▸ Work item:
Search each line below for the word "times" and list those that contain it.

### Data block

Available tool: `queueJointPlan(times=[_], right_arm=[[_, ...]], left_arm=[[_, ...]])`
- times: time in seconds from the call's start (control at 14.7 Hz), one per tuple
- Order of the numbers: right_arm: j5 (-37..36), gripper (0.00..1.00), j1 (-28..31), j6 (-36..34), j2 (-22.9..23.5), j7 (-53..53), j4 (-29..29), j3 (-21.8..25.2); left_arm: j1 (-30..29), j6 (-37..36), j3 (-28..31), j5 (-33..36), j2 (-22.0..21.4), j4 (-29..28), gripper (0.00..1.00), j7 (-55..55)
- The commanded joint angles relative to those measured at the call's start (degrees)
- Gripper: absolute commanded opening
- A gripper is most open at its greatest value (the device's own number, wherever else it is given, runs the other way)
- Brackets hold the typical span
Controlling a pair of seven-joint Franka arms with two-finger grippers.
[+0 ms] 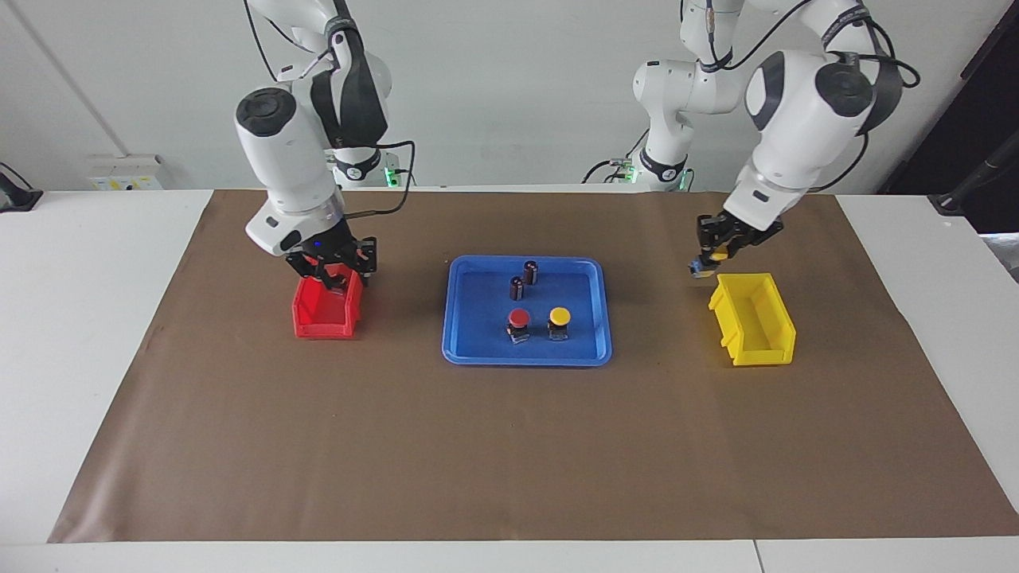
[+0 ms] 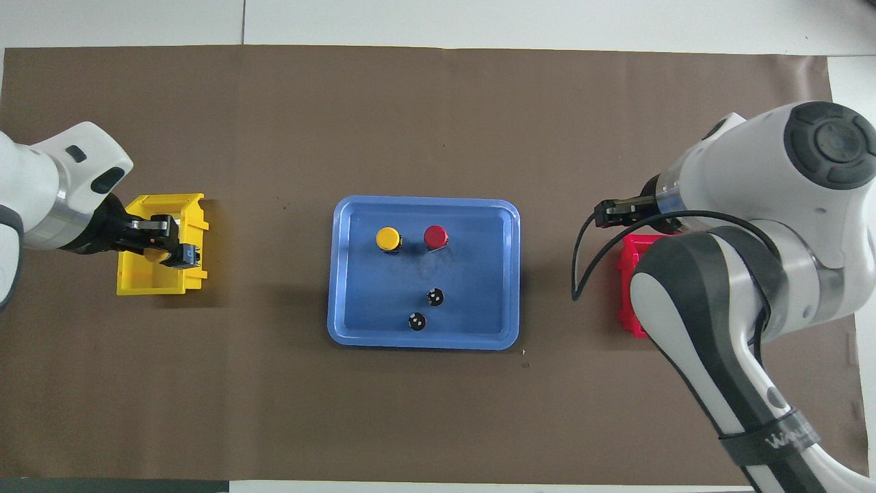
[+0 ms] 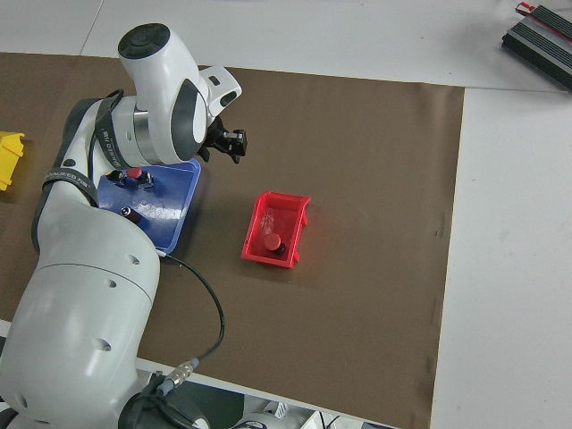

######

▸ Output of the exercise:
Available tool: `queueJointPlan(times=[_], right_arm=[[_, ...]], left_arm=[[_, ...]])`
- times: time in seconds from the call's start (control at 14.7 Hz), one per tuple

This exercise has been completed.